==== INFORMATION SHOWN ====

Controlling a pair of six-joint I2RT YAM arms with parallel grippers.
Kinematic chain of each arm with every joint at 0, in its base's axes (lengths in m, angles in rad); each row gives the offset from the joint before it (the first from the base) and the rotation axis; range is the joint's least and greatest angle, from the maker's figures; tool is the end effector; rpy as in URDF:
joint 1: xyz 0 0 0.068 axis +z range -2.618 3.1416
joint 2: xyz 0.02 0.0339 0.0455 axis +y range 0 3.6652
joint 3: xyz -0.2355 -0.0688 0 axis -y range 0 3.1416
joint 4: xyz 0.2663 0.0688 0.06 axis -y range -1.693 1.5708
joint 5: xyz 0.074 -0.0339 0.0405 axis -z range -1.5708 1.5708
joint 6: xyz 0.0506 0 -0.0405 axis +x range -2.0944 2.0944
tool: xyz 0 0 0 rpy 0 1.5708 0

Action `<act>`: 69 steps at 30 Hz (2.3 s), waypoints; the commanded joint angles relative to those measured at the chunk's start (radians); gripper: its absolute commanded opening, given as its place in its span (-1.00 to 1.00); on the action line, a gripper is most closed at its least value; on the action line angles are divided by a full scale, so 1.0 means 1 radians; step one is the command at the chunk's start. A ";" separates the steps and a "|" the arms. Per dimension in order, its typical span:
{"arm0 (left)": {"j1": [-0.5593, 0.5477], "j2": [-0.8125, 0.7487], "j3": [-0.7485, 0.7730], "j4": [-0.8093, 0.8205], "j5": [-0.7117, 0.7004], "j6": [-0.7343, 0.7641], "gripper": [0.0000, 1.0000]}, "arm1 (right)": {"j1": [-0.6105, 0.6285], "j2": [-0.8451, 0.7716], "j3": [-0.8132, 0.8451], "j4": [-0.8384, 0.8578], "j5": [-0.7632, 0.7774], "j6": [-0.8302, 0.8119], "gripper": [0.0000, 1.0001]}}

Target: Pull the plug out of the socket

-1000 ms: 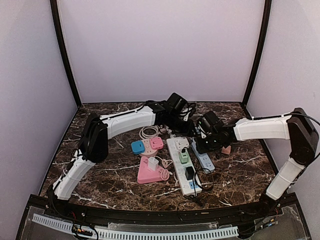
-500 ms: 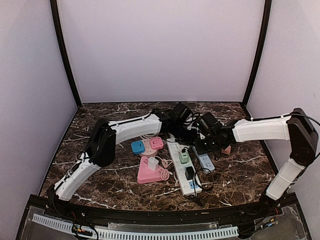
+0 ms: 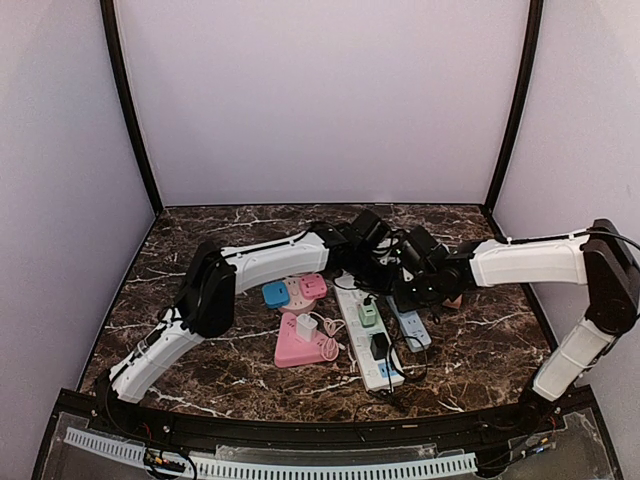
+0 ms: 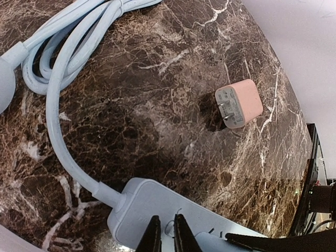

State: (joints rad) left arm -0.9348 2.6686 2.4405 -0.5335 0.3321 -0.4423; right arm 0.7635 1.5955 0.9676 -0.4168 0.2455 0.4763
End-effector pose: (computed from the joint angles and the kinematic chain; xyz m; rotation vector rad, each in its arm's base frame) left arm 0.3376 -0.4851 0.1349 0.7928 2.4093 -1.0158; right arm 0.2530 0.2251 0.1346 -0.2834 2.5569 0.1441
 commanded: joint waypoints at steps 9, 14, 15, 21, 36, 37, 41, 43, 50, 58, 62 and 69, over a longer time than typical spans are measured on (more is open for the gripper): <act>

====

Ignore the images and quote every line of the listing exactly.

Controlling a pair of six-joint I2RT YAM arms with parallel grippers.
Kinematic chain of each arm with every joint at 0, in its base's axes (lengths in m, angles in rad); each row gives the offset from the joint before it (the first from the base) and the rotation axis; range is the joint's least and greatest angle, from the maker's figures; tool is the end effector; rpy as in URDF:
joint 1: xyz 0 0 0.068 axis +z range -2.618 3.1416
joint 2: xyz 0.02 0.0339 0.0455 axis +y range 0 3.6652
joint 3: xyz -0.2355 -0.0688 0 axis -y range 0 3.1416
joint 4: xyz 0.2663 0.0688 0.06 axis -y range -1.693 1.5708
joint 5: xyz 0.074 -0.0339 0.0405 axis -z range -1.5708 1.5708
joint 6: xyz 0.0506 0 -0.0405 axis +x range -2.0944 2.0944
tool: xyz 0 0 0 rpy 0 1.5708 0

Action `<act>`: 69 steps at 30 Hz (2.3 s), waypoints; the commanded joint angles relative to those measured at the chunk's start (radians); gripper: its absolute commanded opening, given as its place in its span (-1.00 to 1.00); on the action line, a gripper is most closed at its least value; on the action line angles are divided by a full scale, so 1.0 means 1 radians; step one is the command at the chunk's start. A ";" separates the steps and a "|" the arms. Per dimension in order, its typical span:
{"arm0 (left)": {"j1": [-0.5593, 0.5477], "j2": [-0.8125, 0.7487], "j3": [-0.7485, 0.7730], "j4": [-0.8093, 0.8205], "j5": [-0.7117, 0.7004], "j6": [-0.7343, 0.7641], "gripper": [0.0000, 1.0000]}, "arm1 (right)": {"j1": [-0.6105, 0.6285], "j2": [-0.8451, 0.7716], "j3": [-0.8132, 0.8451], "j4": [-0.8384, 0.8578], "j5": [-0.7632, 0.7774], "j6": [-0.8302, 0.8119], "gripper": [0.0000, 1.0001]}}

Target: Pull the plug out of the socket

-1000 ms: 
-500 ms: 
+0 ms: 
+0 ms: 

State: (joints rad) left arm -0.9348 2.6686 2.4405 -0.5335 0.3321 -0.4423; right arm 0.7635 1.5955 0.9676 -0.4168 0.2455 0.4763
End-effector pose: (computed from the joint angles and the kinematic chain; xyz m; rotation vector rad, each in its arm's base frame) left arm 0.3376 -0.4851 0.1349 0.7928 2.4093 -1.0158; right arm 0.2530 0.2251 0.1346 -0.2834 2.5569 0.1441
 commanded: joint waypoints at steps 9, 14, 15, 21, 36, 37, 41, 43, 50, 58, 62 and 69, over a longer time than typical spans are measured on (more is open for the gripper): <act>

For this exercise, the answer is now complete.